For most tech companies, that gap is between $200K and $500K per year.
Some companies don’t file SR&ED claims at all, so the gap is 100%. Other companies file but conservatively. Either way, the math is stark: this is money your company is entitled to that you’re not collecting.
The Typical Math

Take a Series B SaaS company with 25 engineers at $200K loaded cost each:
- Total engineering spend: $5M per year
- Estimated R&D work: 35% of engineering = $1.75M
- Potential credit (35% refundable): $612,500
But what actually happens:
- If you file nothing: Gap of $612,500
- If you file conservatively: Claim 60% of eligible = Gap of $245,000
- If you hire a consultant: Pay $30K, claim 80% = Net of $460,000, but gap of $152,500
Across Multiple Years

If your company has never claimed SR&ED in 5 years:
- Year 1-5 gaps: $300K → $450K annually
- Total 5-year gap: $1.825 million
You can claim back 5 years.
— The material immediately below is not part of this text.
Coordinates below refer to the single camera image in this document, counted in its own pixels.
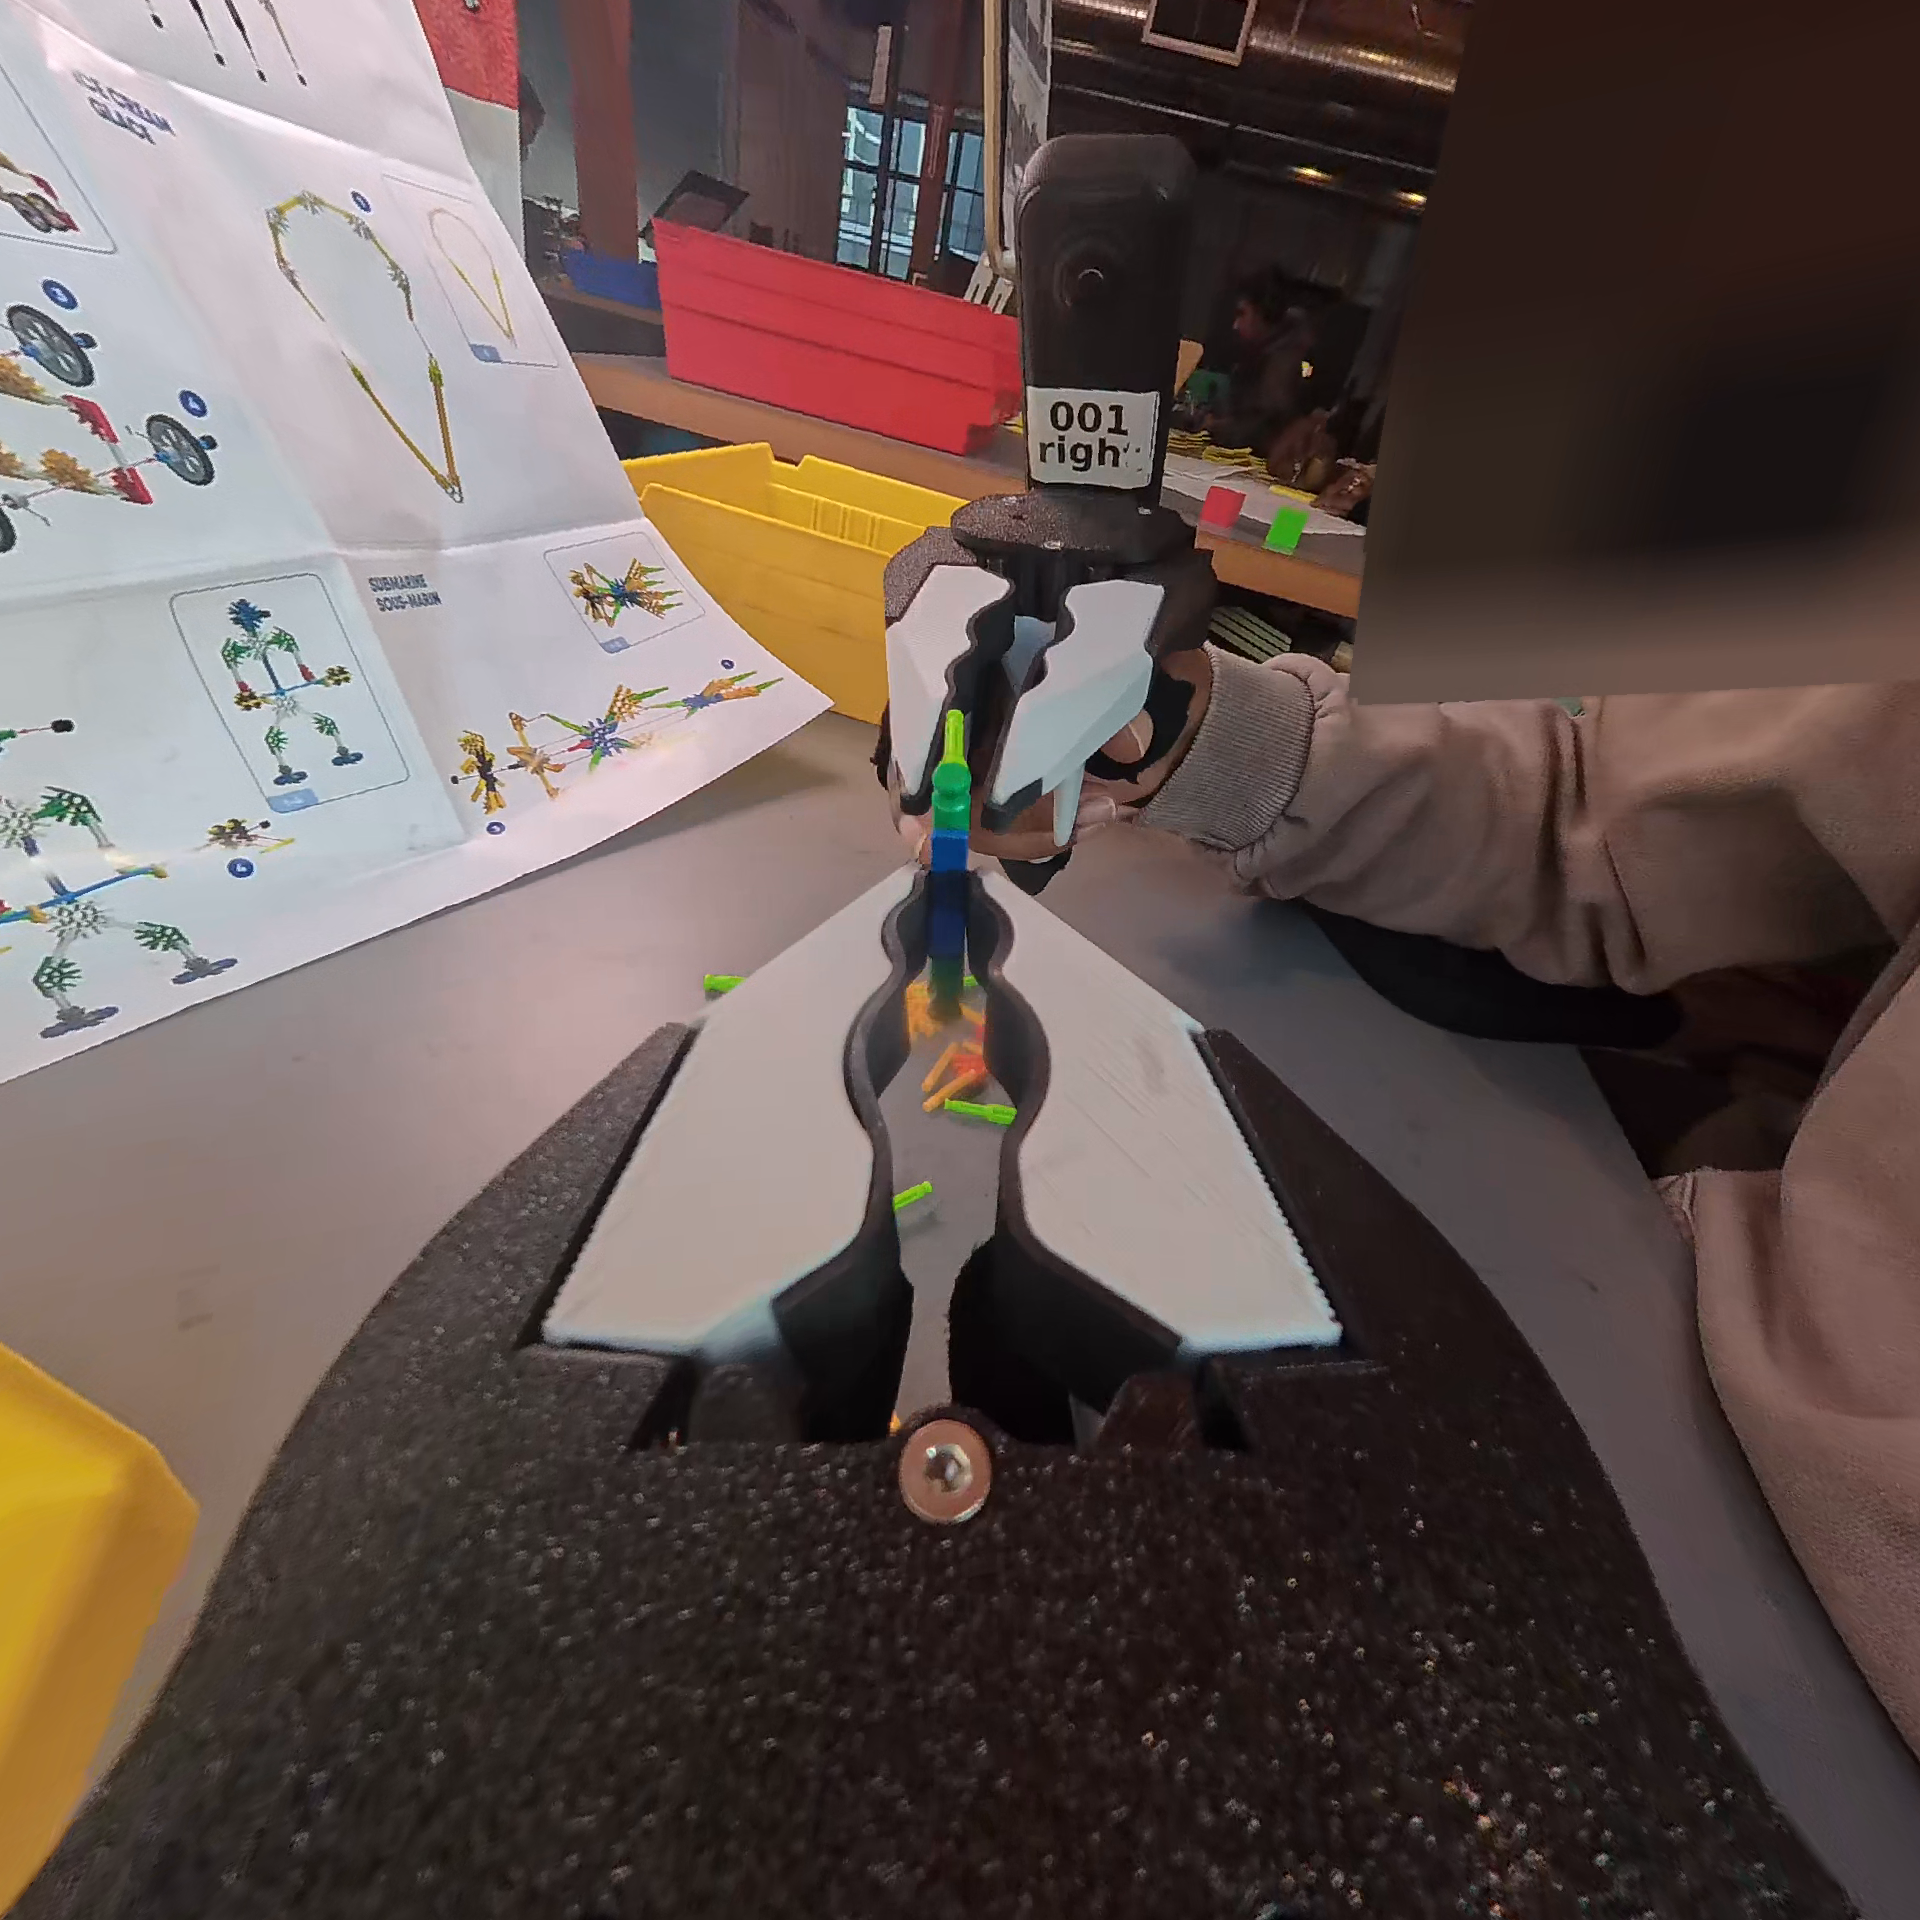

This is recoverable money.
Why the Gap Exists

- Documentation friction — Engineers don’t naturally track SR&ED time
- Lack of awareness — Many companies don’t know the program exists
- Process complexity — Filing involves multiple steps and coordination
The Automation Trend
Companies are moving from consultant-driven documentation to software-driven automation. This closes the gap—companies using automation tools claim 85-95% of eligible work instead of 50-60%.
What To Do
If you’ve never claimed, get a rough estimate and consider filing amended returns for past 5 years. If you claim conservatively, review what eligible work you’re leaving out. If you claim fully, continue documenting rigorously.
The gap isn’t permanent. Close it, and you recover substantial money.